Source data:
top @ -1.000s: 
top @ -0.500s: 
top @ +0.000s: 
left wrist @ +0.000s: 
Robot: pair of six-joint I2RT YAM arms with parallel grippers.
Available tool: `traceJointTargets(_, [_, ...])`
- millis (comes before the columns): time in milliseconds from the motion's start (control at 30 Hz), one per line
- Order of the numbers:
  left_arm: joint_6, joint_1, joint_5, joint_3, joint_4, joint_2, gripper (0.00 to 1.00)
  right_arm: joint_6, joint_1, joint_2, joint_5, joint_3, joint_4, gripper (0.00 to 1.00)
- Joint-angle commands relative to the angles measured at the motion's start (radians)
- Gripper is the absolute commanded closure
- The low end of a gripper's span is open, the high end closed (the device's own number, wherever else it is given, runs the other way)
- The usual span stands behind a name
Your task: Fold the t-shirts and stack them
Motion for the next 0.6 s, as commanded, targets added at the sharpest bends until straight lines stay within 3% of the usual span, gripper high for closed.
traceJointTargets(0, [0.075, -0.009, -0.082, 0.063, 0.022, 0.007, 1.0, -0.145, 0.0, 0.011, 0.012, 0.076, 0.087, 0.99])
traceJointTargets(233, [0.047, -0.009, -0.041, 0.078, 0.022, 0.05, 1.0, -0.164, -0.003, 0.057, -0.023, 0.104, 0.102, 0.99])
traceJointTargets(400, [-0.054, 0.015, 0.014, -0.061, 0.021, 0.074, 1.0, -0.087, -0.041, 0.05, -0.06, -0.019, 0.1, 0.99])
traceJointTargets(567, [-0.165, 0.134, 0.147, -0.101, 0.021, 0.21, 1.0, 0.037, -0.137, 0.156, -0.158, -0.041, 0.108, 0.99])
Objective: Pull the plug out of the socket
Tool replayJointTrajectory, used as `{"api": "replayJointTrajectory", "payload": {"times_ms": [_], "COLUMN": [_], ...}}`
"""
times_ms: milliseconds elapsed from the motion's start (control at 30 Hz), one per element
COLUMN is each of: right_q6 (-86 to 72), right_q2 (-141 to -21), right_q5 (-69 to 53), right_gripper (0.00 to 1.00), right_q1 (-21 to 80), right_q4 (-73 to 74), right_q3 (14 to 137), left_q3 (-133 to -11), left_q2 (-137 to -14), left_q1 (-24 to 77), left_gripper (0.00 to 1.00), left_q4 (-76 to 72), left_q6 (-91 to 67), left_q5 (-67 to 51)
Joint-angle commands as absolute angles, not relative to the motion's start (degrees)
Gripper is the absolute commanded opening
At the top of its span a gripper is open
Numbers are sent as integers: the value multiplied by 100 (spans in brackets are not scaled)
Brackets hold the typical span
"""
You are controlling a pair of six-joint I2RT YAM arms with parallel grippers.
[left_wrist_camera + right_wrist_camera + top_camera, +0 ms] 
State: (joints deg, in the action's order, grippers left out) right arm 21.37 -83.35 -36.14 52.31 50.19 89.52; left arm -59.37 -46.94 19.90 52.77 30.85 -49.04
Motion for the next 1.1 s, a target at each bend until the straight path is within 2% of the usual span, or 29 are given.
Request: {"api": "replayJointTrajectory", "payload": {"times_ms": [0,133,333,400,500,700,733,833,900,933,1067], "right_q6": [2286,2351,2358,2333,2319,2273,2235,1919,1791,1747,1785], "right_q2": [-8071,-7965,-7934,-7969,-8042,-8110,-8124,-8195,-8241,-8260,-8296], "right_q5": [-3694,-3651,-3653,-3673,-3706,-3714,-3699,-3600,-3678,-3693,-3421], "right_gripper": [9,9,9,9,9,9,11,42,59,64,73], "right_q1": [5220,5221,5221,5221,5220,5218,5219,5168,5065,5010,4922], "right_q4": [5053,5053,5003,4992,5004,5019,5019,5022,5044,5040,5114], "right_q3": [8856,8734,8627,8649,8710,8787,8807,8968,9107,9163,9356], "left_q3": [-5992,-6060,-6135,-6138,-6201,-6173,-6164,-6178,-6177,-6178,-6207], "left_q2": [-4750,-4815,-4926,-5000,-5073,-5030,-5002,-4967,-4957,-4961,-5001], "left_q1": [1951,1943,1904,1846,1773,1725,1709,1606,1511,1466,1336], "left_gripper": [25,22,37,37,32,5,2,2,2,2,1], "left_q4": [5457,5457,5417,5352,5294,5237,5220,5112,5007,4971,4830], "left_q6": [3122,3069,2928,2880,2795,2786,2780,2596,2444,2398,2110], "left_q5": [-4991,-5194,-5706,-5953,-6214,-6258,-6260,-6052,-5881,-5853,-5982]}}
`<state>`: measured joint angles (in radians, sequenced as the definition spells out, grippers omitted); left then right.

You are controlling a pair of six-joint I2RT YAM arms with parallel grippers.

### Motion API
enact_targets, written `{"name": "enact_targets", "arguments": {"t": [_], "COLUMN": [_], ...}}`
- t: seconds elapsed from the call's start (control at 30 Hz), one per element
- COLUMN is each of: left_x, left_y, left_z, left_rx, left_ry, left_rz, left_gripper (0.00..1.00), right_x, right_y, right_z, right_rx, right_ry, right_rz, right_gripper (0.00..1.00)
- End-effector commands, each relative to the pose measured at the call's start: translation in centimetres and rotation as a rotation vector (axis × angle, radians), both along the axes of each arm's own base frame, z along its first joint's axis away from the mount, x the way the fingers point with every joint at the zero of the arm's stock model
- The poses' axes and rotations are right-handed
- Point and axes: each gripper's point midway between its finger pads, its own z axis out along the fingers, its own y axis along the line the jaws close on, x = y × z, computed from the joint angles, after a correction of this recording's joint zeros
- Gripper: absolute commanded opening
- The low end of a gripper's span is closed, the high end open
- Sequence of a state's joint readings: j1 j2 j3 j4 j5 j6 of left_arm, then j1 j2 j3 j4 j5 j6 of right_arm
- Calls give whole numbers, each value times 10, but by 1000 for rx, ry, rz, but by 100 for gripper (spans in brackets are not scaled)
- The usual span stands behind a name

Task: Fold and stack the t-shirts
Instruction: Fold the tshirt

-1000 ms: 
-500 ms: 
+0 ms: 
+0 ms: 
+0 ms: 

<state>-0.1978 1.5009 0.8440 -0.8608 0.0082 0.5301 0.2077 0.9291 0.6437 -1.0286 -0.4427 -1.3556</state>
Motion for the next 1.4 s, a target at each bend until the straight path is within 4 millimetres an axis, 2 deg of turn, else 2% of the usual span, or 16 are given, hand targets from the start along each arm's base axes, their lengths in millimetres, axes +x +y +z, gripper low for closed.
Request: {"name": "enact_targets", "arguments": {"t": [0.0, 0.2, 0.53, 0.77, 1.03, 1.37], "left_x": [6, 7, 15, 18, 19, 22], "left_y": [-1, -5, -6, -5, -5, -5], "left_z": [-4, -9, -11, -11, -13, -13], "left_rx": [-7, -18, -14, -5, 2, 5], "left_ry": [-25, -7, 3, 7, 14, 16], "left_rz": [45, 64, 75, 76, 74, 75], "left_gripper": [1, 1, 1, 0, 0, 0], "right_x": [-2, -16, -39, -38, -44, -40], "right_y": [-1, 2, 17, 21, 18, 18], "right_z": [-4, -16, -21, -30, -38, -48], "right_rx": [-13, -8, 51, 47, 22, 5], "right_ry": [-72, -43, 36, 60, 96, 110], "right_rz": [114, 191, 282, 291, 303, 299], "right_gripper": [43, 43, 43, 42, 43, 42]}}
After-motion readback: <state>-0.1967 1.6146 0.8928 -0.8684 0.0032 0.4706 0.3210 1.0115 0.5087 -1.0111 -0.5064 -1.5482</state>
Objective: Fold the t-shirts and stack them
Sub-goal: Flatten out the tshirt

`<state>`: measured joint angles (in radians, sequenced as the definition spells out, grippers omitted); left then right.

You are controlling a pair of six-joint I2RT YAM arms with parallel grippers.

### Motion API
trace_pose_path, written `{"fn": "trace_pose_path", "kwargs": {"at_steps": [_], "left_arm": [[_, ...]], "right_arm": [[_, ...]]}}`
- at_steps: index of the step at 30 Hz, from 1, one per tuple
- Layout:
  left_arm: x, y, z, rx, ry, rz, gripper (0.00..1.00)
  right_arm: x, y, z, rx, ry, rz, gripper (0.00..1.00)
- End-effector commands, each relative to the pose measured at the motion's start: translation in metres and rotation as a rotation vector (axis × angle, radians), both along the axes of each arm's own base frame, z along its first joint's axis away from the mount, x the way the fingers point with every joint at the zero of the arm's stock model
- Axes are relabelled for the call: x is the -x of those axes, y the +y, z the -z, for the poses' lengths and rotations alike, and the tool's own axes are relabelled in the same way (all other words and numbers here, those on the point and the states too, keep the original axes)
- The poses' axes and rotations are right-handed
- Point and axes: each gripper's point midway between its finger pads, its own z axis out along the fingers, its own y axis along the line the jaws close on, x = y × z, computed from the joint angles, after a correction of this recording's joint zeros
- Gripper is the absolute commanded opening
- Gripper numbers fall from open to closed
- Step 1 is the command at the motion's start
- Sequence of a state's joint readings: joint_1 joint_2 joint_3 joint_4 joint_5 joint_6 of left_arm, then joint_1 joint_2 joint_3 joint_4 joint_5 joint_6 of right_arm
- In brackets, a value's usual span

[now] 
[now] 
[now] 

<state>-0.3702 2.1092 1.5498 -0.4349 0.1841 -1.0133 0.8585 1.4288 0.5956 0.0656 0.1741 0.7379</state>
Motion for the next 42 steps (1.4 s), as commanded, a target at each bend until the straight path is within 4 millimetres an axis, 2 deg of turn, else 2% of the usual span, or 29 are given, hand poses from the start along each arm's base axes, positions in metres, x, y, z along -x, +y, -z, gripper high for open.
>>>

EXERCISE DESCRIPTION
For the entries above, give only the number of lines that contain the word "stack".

TASK ANSWER
3